▸ **YOUR ASSIGNMENT**
Restate the material below word for word, from its first line to its last.

Content starts

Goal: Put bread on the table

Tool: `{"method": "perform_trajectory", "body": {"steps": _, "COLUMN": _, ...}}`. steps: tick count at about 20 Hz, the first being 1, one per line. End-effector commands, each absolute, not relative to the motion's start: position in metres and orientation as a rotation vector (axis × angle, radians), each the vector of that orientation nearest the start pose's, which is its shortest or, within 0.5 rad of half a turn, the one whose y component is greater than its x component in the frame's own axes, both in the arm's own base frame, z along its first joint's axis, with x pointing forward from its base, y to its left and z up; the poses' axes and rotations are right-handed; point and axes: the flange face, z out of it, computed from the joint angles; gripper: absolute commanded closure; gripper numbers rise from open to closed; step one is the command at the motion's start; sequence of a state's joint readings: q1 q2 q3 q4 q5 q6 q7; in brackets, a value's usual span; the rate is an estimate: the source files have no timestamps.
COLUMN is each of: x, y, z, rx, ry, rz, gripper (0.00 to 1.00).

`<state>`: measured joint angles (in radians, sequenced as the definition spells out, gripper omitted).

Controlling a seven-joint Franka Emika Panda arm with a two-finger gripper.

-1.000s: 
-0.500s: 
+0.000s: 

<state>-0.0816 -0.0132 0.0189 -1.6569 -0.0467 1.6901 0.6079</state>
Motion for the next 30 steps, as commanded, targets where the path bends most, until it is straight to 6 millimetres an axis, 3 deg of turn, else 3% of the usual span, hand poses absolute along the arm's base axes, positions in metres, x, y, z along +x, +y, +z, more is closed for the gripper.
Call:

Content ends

▸ **ANSWER BOX**
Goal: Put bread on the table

Tool: `{"method": "perform_trajectory", "body": {"steps": _, "COLUMN": _, ...}}`. steps: tick count at about 20 Hz, the first being 1, one per line. End-effector commands, each absolute, not relative to the motion's start: position in metres and orientation as a rotation vector (axis × angle, radians), each the vector of that orientation nearest the start pose's, which is its shortest or, within 0.5 rad of half a turn, the one whose y component is greater than its x component in the frame's own axes, both in the arm's own base frame, z along its first joint's axis, with x pointing forward from its base, y to its left and z up; the poses' axes and rotations are right-handed; point and axes: the flange face, z out of it, computed from the joint angles; gripper: absolute commanded closure; gripper numbers rise from open to closed; step one is the command at the motion's start; sequence of a state's joint readings: q1 q2 q3 q4 q5 q6 q7; in brackets, a value's usual span; the rate is an estimate: the source files have no timestamps.
COLUMN is each of: x, y, z, rx, ry, rz, gripper (0.00 to 1.00).

`<state>`: measured joint angles (in radians, sequenced as the definition spells out, gripper omitted).

Controlling a seven-joint Franka Emika Panda arm with a two-finger gripper.

-1.000s: 
-0.500s: 
+0.000s: 

<state>-0.0816 -0.0132 0.0189 -1.6569 -0.0467 1.6901 0.6079</state>
Motion for the next 30 steps, as commanded, targets where the path bends most, until it is straight to 6 millimetres an axis, 3 deg of turn, else 3% of the usual span, hand poses absolute along the arm's base axes, positions in metres, x, y, z along +x, +y, +z, more is closed for the gripper.
Call:

At this point, the answer is complete.